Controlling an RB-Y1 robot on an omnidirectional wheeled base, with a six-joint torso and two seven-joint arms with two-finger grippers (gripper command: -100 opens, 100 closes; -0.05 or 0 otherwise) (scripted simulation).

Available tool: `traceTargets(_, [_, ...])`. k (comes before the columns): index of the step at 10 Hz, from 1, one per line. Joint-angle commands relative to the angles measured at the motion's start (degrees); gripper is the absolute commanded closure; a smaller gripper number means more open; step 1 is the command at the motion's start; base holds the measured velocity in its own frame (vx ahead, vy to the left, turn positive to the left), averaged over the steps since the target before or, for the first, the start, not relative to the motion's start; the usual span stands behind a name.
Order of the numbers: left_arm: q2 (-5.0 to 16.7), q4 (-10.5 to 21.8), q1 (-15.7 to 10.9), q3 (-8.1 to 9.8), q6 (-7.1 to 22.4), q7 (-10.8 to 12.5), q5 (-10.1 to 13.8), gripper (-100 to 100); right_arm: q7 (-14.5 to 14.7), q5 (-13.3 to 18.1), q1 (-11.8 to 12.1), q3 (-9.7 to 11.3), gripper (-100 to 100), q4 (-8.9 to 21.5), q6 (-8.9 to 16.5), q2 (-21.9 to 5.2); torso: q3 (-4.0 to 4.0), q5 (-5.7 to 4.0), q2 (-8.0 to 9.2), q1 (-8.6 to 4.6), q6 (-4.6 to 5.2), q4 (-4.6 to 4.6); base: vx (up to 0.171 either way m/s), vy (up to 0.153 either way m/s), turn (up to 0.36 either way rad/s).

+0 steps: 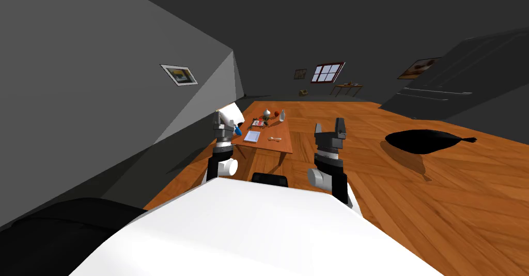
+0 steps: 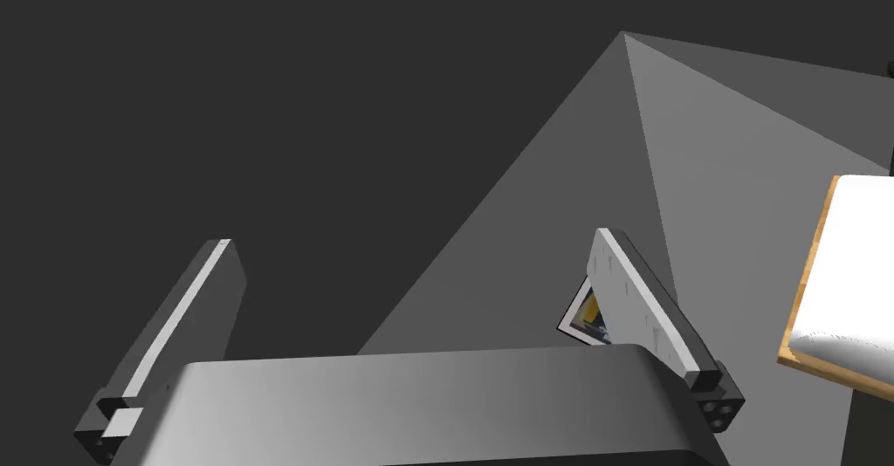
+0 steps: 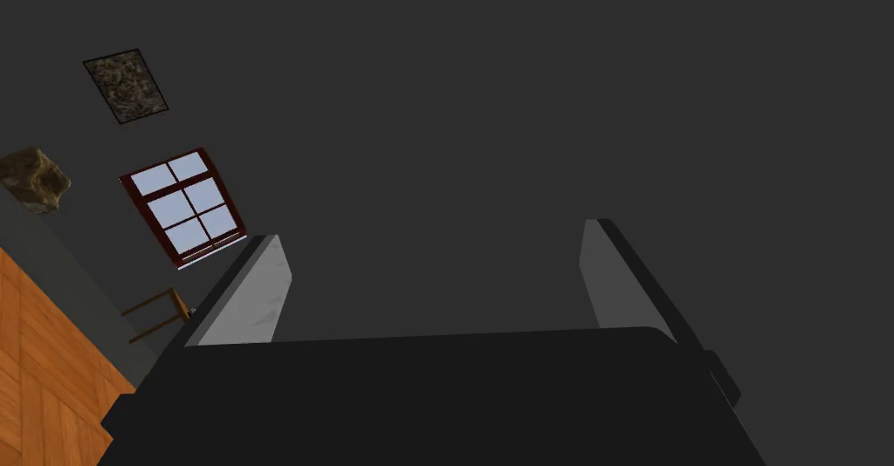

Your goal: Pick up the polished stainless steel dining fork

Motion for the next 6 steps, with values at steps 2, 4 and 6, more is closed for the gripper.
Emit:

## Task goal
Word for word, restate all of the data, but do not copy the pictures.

## Solution below
Controlling an RB-Y1 robot on an omnidirectional wheeled base, with a six-joint torso and two seven-joint arms with two-finger grippers (gripper command: -100 opens, 100 closes; -0.05 or 0 otherwise) (scripted simulation).

Available tool: `traceTargets(_, [_, ...])`. k (comes before the columns): index of the step at 10 Hz, from 1, one per line. Joint-angle commands relative to the angles measured at the motion's start (degrees); gripper is the absolute commanded closure; a smaller gripper number means more open; step 1 is the command at the motion's start; base holds the measured velocity in its own frame (vx ahead, vy to the left, turn positive to the left), averaged over the steps since the target before or, for the first, the start, not relative to the motion's start; the usual span stands behind a name.
Order of the numbers: left_arm: q2 (-5.0 to 16.7), q4 (-10.5 to 21.8), q1 (-15.7 to 10.9), q3 (-8.1 to 9.8), q6 (-7.1 to 22.4), q7 (-10.8 to 12.5), q5 (-10.1 to 13.8), gripper (-100 to 100); right_arm: q7 (-14.5 to 14.7), q5 (-13.3 to 18.1), q1 (-11.8 to 12.1), q3 (-9.7 to 11.3), gripper (-100 to 100), q4 (-8.9 to 21.5), q6 (-8.9 to 16.5), q2 (-21.9 to 5.2); torso: q3 (-4.0 to 4.0), q5 (-5.7 to 4.0), q2 (-8.0 to 9.2), q1 (-8.6 to 4.6), q6 (-4.6 to 5.2), q4 (-4.6 to 4.6); base: vx (up to 0.171 either way m/s), vy (up to 0.153 either way m/s), turn (up to 0.36 either way rad/s).

+0 steps: 
+0 steps: 
+0 steps: 

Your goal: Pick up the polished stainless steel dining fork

Motion for the next 6 steps, with values at steps 2, 4 and 6, more is closed for the gripper.
Emit:

This answer is complete as it stands.